:: Problem to work on ::
From the listing below, how many lines hold the word "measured"? Write only the number.
+ + +
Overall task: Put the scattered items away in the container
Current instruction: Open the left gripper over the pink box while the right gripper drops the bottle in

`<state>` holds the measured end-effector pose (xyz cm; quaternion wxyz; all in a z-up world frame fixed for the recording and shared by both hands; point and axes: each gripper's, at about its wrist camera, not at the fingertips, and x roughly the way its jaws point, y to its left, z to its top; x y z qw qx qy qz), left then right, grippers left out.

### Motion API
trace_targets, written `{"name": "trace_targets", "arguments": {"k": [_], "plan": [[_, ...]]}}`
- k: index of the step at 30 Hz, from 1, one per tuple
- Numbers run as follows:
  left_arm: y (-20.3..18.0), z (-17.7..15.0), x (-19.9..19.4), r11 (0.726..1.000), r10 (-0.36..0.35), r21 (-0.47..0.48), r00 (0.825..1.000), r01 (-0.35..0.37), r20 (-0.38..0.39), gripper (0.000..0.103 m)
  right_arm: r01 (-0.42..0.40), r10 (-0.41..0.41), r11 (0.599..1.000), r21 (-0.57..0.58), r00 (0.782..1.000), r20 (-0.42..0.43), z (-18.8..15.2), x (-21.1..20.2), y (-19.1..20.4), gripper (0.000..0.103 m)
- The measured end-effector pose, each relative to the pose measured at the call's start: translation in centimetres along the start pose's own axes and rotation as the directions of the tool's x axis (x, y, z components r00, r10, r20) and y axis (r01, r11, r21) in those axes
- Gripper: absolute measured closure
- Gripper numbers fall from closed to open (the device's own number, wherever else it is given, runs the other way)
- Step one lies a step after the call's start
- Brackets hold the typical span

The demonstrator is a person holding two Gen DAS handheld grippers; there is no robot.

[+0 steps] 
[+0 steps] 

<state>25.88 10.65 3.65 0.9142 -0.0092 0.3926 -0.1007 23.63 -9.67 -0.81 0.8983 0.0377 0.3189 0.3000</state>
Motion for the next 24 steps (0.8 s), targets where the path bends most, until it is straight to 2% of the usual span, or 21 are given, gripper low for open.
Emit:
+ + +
:: Reply ::
3